# What you need to do
Could you retype all of the entries exactly, without their pictures?

[[ Input for this task, beginning ]]

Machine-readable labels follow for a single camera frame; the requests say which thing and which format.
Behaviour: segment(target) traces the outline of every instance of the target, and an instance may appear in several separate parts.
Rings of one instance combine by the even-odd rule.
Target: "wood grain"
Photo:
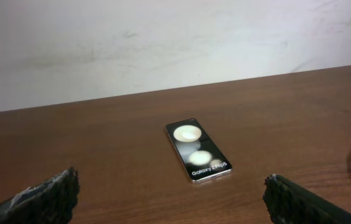
[[[164,130],[187,118],[231,175],[190,183]],[[351,212],[351,66],[0,113],[0,201],[70,166],[73,224],[269,223],[272,173]]]

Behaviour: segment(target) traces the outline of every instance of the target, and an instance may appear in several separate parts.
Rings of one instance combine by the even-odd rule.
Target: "smartphone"
[[[166,131],[192,182],[231,172],[230,162],[196,119],[168,124]]]

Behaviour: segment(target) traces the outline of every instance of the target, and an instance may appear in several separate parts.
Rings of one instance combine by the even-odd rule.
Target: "black object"
[[[271,221],[278,223],[349,223],[351,214],[318,195],[273,174],[265,180],[263,200]]]
[[[73,167],[0,203],[0,224],[68,223],[80,191]]]

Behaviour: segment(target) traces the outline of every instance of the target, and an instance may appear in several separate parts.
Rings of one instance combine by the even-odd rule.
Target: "brown wooden tabletop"
[[[196,118],[233,165],[192,184],[164,126]],[[71,223],[270,223],[272,173],[351,212],[351,66],[0,113],[0,201],[74,166]]]

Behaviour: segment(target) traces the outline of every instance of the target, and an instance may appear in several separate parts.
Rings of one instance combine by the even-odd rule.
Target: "phone display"
[[[208,180],[232,170],[196,119],[166,125],[167,133],[193,182]]]

[[ Input for this task, end ]]

# Answer box
Machine-readable labels follow for a single camera frame; the requests say which thing and which format.
Behaviour: segment(target) traces the outline of every instance of the target, and an instance may appear in several separate parts.
Rings of one instance combine by the even-odd rule.
Target: "wood grain"
Photo:
[[[164,130],[187,118],[231,175],[190,183]],[[351,212],[351,66],[0,113],[0,201],[70,166],[73,224],[269,223],[272,173]]]

Behaviour: segment(target) traces the outline of every instance of the target, and an instance may appear in several separate parts.
Rings of one instance combine by the even-odd rule.
Target: "smartphone"
[[[166,131],[192,182],[231,172],[230,162],[196,119],[168,124]]]

Behaviour: segment(target) traces the outline of every instance of the target, and an instance may appear in several separate parts.
Rings of one instance combine by the even-odd rule.
Target: "black object"
[[[271,221],[278,223],[349,223],[351,214],[318,195],[273,174],[265,180],[263,200]]]
[[[73,167],[0,203],[0,224],[68,223],[80,191]]]

Behaviour: segment(target) traces the outline of every instance of the target, and an instance may appear in several separate parts.
Rings of one instance combine by the even-odd rule.
Target: "brown wooden tabletop"
[[[196,118],[233,165],[192,184],[164,126]],[[71,223],[270,223],[272,173],[351,212],[351,66],[0,113],[0,201],[74,166]]]

Behaviour: segment(target) traces the outline of every instance of the target, and an instance may appear in several separate parts.
Rings of one instance combine by the even-odd rule.
Target: "phone display"
[[[208,180],[232,170],[196,119],[166,125],[167,133],[193,182]]]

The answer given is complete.